No time to deliberate, I go with my gut and thrust her at Teal. “Here, take her! She’s clean, I’m sure of it.”
Teal automatically pushes the girl toward a seat, even as she shakes her head. “Lia, no.”
“I’m sorry, Teal,” I whisper. “When this is all over, tell Michael . . .” I pause, unsure how to say what I want to say. Finally, “Tell Michael if I could have stayed, I would have.”

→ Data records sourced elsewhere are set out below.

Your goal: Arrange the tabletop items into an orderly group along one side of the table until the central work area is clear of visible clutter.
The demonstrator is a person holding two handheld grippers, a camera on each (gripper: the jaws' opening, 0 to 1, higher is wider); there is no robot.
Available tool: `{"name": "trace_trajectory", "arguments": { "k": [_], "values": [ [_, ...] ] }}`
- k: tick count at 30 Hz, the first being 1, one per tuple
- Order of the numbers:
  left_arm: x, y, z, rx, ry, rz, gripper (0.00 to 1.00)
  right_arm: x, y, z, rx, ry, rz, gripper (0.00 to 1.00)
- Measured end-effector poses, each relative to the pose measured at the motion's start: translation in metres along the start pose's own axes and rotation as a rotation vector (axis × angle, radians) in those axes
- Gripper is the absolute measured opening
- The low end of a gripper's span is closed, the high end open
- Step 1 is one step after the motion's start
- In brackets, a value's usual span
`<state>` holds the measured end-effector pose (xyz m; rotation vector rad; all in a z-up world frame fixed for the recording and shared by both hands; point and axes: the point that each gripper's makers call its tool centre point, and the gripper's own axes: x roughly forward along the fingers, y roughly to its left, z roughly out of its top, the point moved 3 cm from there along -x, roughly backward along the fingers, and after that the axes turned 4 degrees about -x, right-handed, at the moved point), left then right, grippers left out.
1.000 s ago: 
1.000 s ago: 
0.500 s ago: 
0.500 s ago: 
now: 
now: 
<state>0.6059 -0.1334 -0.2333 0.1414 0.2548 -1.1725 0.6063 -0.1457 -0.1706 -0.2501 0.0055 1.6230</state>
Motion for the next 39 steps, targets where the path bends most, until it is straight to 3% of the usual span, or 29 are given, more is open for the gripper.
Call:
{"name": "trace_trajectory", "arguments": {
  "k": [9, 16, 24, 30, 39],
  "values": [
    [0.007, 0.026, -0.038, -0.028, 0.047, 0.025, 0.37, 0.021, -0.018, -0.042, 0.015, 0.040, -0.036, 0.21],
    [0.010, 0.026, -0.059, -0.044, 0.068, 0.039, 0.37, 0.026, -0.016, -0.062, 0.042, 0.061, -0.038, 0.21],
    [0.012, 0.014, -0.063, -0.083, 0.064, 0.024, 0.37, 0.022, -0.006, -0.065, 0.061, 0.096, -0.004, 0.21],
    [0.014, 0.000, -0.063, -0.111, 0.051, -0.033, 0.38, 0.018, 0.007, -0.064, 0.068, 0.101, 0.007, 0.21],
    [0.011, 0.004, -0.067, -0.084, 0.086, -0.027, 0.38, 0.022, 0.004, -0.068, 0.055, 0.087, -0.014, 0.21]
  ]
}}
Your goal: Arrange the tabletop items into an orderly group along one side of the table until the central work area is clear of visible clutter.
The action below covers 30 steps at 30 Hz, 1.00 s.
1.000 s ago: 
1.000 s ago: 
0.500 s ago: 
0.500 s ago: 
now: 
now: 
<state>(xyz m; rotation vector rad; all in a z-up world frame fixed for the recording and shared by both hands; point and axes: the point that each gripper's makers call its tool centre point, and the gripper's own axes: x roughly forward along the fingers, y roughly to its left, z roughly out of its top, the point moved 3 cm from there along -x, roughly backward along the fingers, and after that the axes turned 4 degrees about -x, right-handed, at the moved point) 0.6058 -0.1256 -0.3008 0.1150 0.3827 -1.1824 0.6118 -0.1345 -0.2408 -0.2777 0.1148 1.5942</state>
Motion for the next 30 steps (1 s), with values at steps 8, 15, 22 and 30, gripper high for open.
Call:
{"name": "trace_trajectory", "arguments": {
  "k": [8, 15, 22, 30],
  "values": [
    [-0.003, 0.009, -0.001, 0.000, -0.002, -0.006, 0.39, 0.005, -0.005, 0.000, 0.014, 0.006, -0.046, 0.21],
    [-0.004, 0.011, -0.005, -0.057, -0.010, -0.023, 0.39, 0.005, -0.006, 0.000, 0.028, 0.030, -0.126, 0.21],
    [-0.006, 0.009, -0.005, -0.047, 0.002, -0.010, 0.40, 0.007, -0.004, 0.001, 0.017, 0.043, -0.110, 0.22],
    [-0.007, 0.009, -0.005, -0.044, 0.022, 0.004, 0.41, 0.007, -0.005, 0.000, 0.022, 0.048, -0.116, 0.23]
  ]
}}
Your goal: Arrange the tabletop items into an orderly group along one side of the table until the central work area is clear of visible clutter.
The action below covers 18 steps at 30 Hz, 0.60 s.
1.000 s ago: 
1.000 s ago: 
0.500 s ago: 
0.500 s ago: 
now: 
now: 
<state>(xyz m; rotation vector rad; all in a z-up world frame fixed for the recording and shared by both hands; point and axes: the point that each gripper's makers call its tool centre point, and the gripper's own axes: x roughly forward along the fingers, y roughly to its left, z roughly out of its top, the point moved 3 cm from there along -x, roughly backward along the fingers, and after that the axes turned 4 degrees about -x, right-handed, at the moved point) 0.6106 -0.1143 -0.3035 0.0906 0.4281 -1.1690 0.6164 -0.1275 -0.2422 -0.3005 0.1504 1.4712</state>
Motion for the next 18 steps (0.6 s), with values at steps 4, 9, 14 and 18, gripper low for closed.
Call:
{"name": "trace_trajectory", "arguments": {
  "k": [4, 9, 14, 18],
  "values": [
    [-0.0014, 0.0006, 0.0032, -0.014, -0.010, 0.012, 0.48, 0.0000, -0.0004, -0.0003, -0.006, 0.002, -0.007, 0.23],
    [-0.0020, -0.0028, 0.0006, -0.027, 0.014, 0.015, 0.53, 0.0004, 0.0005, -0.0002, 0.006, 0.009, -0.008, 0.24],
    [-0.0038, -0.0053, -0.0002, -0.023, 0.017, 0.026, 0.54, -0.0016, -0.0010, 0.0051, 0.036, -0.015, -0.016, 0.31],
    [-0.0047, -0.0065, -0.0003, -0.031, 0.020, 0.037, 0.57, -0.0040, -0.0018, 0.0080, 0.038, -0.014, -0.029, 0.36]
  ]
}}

Her face crumples at the words, then she throws herself at me in a hug as fierce as it is swift.
For one moment, I hug her back with every bit of strength in my body. Then pulling away, I step off the train.
Just before the doors slide shut behind me.
I turn around and look back through the windows. Michael has figured it out now; I’m not coming with them. He doesn’t know my plan; he doesn’t know why I’m staying in a hub full of Spectres. Not consciously, maybe. But unconsciously, he knows.
He knows I’m not coming back.
Michael’s shoving through the people now, trying to get to the doors, only to be stopped by the corporal, who catches him in an armlock and won’t let go.
“Lia! Lia!” he screams through the window. He struggles against the arms holding him, but he’s no match for the burly soldier. “No, let me go! My friend is out there! Lia, Lia!”
“Goodbye, Michael,” I whisper.
The SlipStream lets out another whistle and the train begins to roll away. Strangely enough, my last vision isn’t of Michael’s tormented struggles, but of Teal, standing silent and alone at the doors of the train, watching me with solemn eyes as silent tears run slowly down her cheeks.